Tuesday, November 8, 2022

How to solve Classification Problems in Deep Learning with Tensorflow & Keras?

 

How to solve Classification Problems in Deep Learning with Tensorflow & Keras?

Today, we will focus on how to solve Classification Problems in Deep Learning with Tensorflow & Keras.

When we design a model in Deep Neural Networks, we need to know how to select proper label encodingActivation, and Loss functions, along with accuracy metrics according to the classification task at hand.

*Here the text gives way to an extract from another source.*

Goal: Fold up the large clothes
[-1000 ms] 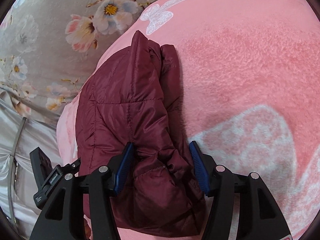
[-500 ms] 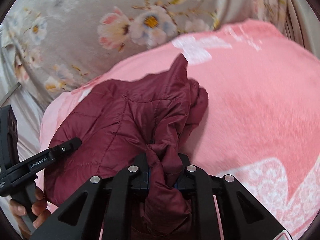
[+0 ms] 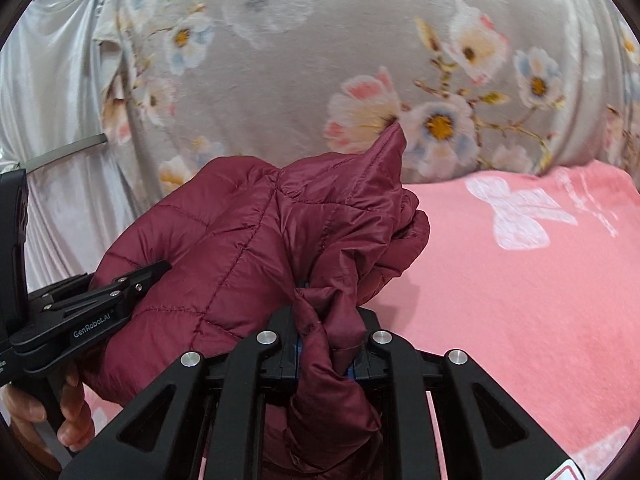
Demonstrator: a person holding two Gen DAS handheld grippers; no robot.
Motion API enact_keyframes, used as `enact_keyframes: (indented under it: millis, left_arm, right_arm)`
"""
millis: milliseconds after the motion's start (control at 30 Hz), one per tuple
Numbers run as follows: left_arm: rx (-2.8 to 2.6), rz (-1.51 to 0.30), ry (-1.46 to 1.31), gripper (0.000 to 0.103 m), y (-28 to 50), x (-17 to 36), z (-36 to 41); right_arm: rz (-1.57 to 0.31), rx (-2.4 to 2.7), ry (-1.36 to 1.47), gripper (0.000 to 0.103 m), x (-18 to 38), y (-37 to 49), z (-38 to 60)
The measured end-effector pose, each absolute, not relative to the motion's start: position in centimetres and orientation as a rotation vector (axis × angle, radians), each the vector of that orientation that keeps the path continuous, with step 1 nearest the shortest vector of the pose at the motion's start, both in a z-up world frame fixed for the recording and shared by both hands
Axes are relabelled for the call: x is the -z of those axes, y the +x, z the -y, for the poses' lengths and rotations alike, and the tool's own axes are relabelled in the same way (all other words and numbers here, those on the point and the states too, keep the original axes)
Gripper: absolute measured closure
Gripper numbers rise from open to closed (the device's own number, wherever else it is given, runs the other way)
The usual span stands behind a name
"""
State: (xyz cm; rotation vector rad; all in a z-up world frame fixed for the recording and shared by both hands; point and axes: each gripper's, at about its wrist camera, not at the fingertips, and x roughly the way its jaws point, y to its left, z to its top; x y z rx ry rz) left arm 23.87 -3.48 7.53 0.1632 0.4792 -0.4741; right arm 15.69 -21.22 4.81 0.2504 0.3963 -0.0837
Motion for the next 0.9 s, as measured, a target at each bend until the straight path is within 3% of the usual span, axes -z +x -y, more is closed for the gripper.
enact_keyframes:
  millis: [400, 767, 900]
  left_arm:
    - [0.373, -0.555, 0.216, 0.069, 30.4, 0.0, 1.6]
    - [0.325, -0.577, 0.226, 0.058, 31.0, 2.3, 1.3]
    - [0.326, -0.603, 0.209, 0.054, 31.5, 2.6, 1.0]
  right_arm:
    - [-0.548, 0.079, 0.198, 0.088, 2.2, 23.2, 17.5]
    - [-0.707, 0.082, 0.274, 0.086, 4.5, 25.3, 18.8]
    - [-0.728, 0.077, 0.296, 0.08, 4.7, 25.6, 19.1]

Thus, in this tutorial, we will first investigate the types of Classification Problems. Then, we will see the most frequently used label encodings in Keras. We will learn how to select Activation & Loss functions according to the given classification type and label encoding. Moreover, we will examine the details of accuracy metrics in TensorFlow / Keras.

At the end of the tutorial, I hope that we will have a good understanding of these concepts and their implementation in Keras.

Contents:

  • types of Classification Problems,
  • possible label encodings,
  • Activation & Loss functions,
  • accuracy metrics

Furthermore, we will also discuss how the target encoding can affect the selection of Activation & Loss functions.

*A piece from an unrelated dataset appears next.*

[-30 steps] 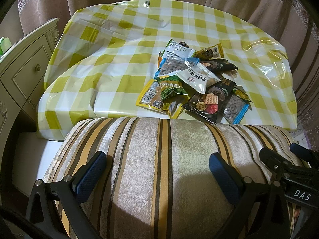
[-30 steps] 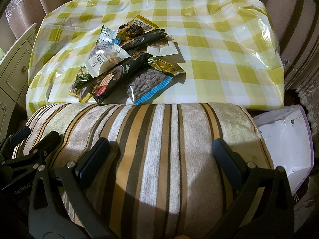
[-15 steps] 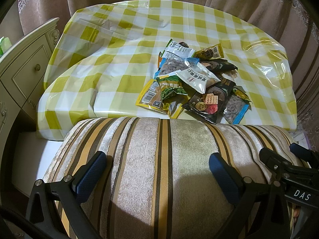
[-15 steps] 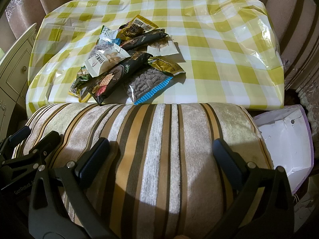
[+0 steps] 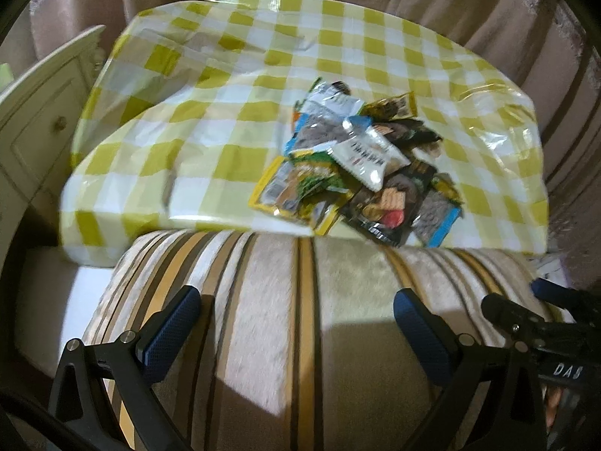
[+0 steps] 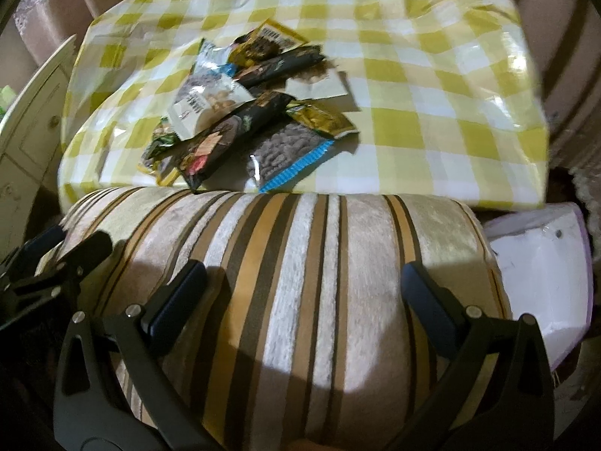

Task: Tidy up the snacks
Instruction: 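Grasp the white nut packet with the left tool while the right tool grasps a yellow packet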

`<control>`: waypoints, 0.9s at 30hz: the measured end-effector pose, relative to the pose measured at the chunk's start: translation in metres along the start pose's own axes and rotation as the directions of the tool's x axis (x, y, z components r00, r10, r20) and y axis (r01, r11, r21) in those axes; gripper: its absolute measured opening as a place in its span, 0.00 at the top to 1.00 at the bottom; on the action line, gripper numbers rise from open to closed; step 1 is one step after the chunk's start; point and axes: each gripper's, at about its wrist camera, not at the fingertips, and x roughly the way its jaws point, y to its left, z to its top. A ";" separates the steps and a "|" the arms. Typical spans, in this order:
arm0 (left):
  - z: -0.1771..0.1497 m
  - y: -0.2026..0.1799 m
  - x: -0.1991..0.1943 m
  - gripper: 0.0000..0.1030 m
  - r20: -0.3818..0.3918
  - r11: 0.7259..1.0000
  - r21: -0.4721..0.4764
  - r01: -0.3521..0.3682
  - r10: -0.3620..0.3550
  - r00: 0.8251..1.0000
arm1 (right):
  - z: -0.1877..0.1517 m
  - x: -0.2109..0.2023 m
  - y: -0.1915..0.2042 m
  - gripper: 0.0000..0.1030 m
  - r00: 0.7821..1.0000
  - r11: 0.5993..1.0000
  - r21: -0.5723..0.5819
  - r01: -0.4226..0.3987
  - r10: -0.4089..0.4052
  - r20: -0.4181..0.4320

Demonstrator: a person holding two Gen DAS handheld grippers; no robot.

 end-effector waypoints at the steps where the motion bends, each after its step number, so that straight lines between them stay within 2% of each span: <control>1: 0.006 0.000 0.002 0.01 0.000 1.000 0.002 0.024 -0.024 1.000 | 0.006 0.001 -0.005 0.00 1.000 1.000 0.021 -0.009 0.009 -0.002; 5: 0.035 -0.011 0.012 0.06 0.014 0.996 0.073 0.050 -0.051 0.999 | 0.029 0.011 -0.024 0.00 0.998 0.989 0.128 -0.069 0.070 -0.004; 7: 0.055 -0.025 0.023 0.08 0.002 0.985 0.158 0.069 -0.070 0.998 | 0.040 0.015 -0.032 0.00 0.998 0.985 0.163 -0.057 0.057 0.005; 9: 0.070 -0.038 0.036 0.13 -0.002 0.971 0.228 0.066 -0.067 0.998 | 0.049 0.021 -0.039 0.00 0.998 0.983 0.174 -0.062 0.065 -0.008; 12: 0.088 -0.051 0.062 0.21 -0.047 0.951 0.299 0.082 -0.072 0.996 | 0.057 0.026 -0.045 0.00 0.998 0.982 0.177 -0.067 0.069 -0.008; 18: 0.101 -0.070 0.103 0.26 -0.126 0.915 0.389 0.107 -0.062 0.990 | 0.065 0.043 -0.053 0.00 0.995 0.981 0.178 -0.082 0.091 -0.042; 19: 0.102 -0.071 0.108 0.31 -0.135 0.911 0.398 0.108 -0.058 0.989 | 0.067 0.046 -0.055 0.00 0.995 0.980 0.183 -0.083 0.093 -0.046; 21: 0.105 -0.072 0.111 0.38 -0.134 0.908 0.404 0.108 -0.058 0.989 | 0.071 0.050 -0.058 0.00 0.994 0.979 0.184 -0.086 0.096 -0.047; 24: 0.106 -0.071 0.112 0.41 -0.129 0.905 0.412 0.110 -0.061 0.990 | 0.078 0.054 -0.058 0.00 0.997 0.986 0.153 -0.063 0.071 -0.043; 26: 0.105 -0.071 0.112 0.65 -0.137 0.904 0.407 0.133 -0.083 0.987 | 0.086 0.059 -0.052 0.00 0.996 0.994 0.088 -0.063 0.067 -0.052; 27: 0.104 -0.070 0.112 0.68 -0.142 0.905 0.401 0.142 -0.092 0.986 | 0.087 0.060 -0.050 0.00 0.996 0.996 0.062 -0.062 0.066 -0.055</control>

If you would like to learn more about Deep Learning with practical coding examples, please subscribe to my YouTube Channel or follow my blog on Blogger. Do not forget to turn on Notifications so that you will be notified when new parts are uploaded.

You can access this Colab Notebook using the link given in the video description below.

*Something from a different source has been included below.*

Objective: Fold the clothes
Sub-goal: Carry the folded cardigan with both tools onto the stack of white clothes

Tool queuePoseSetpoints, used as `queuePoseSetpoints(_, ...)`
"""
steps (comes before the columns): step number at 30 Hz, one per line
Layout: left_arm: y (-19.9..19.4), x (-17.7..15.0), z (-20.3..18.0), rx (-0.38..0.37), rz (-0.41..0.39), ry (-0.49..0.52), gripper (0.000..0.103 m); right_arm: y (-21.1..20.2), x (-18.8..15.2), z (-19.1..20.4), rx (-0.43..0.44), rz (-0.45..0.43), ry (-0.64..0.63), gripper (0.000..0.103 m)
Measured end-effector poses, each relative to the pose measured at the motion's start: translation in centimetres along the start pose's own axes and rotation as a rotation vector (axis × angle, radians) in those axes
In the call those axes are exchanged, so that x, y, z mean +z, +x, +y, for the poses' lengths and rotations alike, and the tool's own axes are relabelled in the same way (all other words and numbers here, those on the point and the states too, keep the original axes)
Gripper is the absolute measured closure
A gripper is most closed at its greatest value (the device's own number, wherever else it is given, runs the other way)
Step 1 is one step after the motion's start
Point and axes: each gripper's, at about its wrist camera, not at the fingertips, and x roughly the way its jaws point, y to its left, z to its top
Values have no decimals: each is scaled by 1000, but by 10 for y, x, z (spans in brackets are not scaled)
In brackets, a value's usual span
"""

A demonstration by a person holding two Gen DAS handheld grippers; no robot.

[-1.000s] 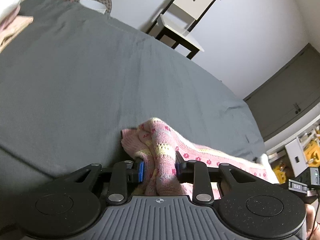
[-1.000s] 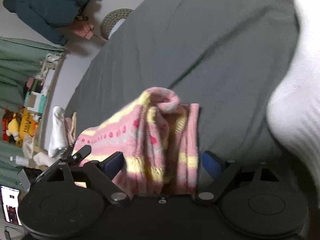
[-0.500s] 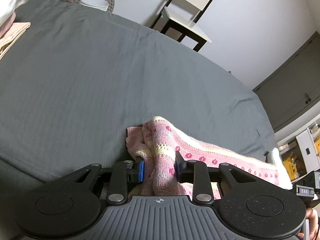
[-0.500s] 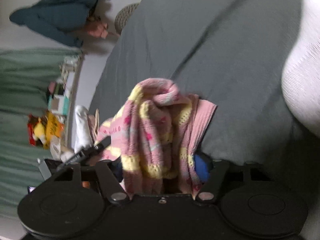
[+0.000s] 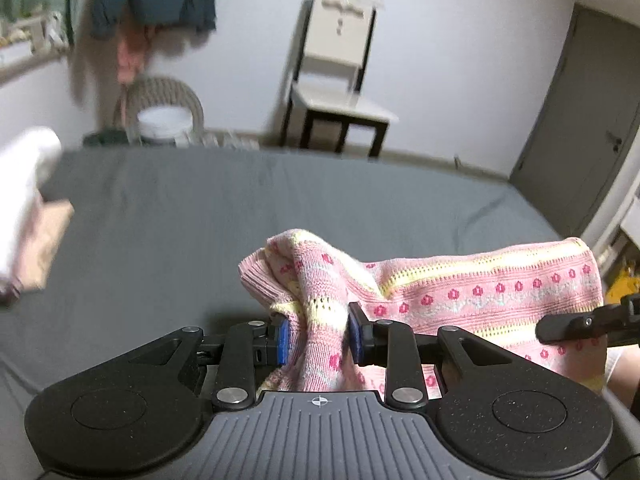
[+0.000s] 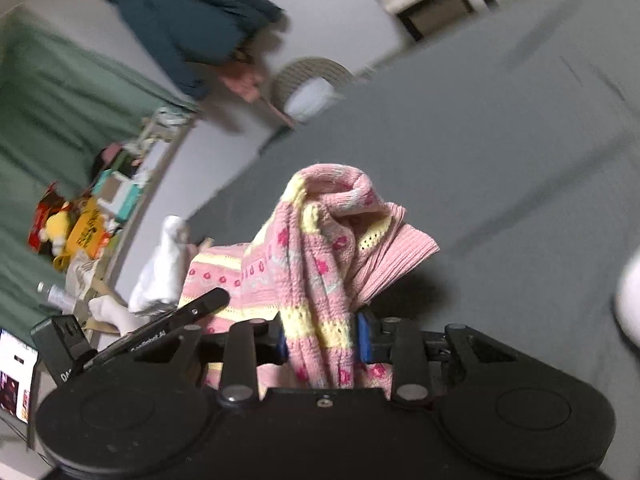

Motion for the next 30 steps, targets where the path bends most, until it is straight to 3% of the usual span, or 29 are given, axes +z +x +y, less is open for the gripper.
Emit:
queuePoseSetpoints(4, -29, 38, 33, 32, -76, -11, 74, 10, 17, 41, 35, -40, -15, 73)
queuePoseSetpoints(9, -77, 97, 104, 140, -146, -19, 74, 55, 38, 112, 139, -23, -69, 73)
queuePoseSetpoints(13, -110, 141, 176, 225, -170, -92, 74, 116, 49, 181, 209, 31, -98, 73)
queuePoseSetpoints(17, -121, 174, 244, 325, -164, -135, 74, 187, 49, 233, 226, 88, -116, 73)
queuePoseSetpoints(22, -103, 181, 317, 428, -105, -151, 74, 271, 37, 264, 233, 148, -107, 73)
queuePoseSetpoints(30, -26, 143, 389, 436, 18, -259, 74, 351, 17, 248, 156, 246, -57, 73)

If you are ready, let’s get started!



Photo by Deon Black on Unsplash




ALL CLASSIFICATION TUTORIALS

You can access all the parts of the Classification tutorial serie here.

You can access all these parts on YouTube in ENGLISH or TURKISH as well!

References

Keras API reference / Losses / Probabilistic losses

Keras Activation Functions

Tensorflow Data pipeline (tf.data) guide

How does TensorFlow sparsecategoricalcrossentropy work?

Cross-entropy vs sparse-cross-entropy: when to use one over the other

Why binary_crossentropy and categorical_crossentropy give different performances for the same problem?

Types of Classification Tasks

In general, there are three main types/categories for Classification Tasks in machine learning:

A. binary classification two target classes.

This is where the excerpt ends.